— Task to carry out —
What you return must match the listing below exactly.

Material provided section start

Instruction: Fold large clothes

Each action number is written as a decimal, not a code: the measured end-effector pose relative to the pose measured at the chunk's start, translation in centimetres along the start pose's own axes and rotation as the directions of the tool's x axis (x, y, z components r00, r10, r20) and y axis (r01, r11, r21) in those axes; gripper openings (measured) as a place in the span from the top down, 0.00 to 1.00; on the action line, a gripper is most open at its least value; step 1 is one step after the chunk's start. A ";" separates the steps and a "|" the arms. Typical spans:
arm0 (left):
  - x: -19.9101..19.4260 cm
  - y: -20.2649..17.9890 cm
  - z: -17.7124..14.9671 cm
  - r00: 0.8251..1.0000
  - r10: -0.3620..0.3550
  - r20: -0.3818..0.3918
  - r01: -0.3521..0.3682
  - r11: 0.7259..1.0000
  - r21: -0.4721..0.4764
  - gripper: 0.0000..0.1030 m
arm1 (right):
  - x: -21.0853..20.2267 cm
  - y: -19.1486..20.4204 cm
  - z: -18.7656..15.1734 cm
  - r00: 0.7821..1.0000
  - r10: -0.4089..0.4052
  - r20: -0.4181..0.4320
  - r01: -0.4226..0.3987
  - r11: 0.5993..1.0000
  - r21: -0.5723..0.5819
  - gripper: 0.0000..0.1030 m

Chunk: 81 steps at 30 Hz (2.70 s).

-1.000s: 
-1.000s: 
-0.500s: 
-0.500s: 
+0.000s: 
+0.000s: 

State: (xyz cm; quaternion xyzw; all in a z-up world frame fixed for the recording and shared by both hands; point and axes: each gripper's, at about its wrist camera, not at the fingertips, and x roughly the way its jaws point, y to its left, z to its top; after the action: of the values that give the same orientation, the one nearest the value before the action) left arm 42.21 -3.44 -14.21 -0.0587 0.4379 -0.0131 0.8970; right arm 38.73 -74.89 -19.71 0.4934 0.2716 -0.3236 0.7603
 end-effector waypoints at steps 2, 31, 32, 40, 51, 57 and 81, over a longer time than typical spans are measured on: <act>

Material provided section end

— Finished exercise —
Instruction: Fold large clothes

Each action number is written as a decimal, not a code: the measured end-effector pose relative to the pose measured at the chunk's start, translation in centimetres along the start pose's own axes and rotation as the directions of the tool's x axis (x, y, z components r00, r10, r20) and y axis (r01, r11, r21) in those axes; gripper openings (measured) as a place in the span from the top down, 0.00 to 1.00; on the action line, a gripper is most open at its least value; step 1 is one step after the chunk's start. A ";" separates the steps and a "|" the arms. Typical spans:
arm0 (left):
  - x: -19.9101..19.4260 cm
  - y: -20.2649..17.9890 cm
  - z: -17.7124..14.9671 cm
  - r00: 0.8251..1.0000
  - r10: -0.3620..0.3550
  - r20: -0.3818..0.3918
  - r01: -0.3521..0.3682
  - r11: 0.7259..1.0000
  - r21: -0.4721..0.4764
  - gripper: 0.0000..0.1030 m
arm1 (right):
  - x: -21.0853..20.2267 cm
  - y: -19.1486..20.4204 cm
  - z: -18.7656..15.1734 cm
  - r00: 0.7821..1.0000
  - r10: -0.4089..0.4052
  - r20: -0.4181..0.4320
  - r01: -0.4226..0.3987
  - r11: 0.5993..1.0000
  - r21: -0.5723..0.5819
  - gripper: 0.0000..0.1030 m

Chunk: 81 steps at 30 Hz (2.70 s).

-1.000s: 
-1.000s: 
-0.500s: 
-0.500s: 
+0.000s: 
+0.000s: 

State: (xyz cm; quaternion xyzw; all in a z-up world frame fixed for the recording and shared by both hands; point and axes: each gripper's, at about its wrist camera, not at the fingertips, and x roughly the way its jaws point, y to its left, z to its top; after the action: of the values that give the same orientation, the one nearest the value before the action) left arm 42.21 -3.44 -14.21 -0.0587 0.4379 -0.0131 0.8970; right arm 38.73 -74.89 -19.71 0.4934 0.2716 -0.3236 0.7603
 end-effector waypoints at steps 2, 31, 32, 40, 51, 57 and 81, over a longer time than typical spans are measured on: <act>

The required output has been supplied.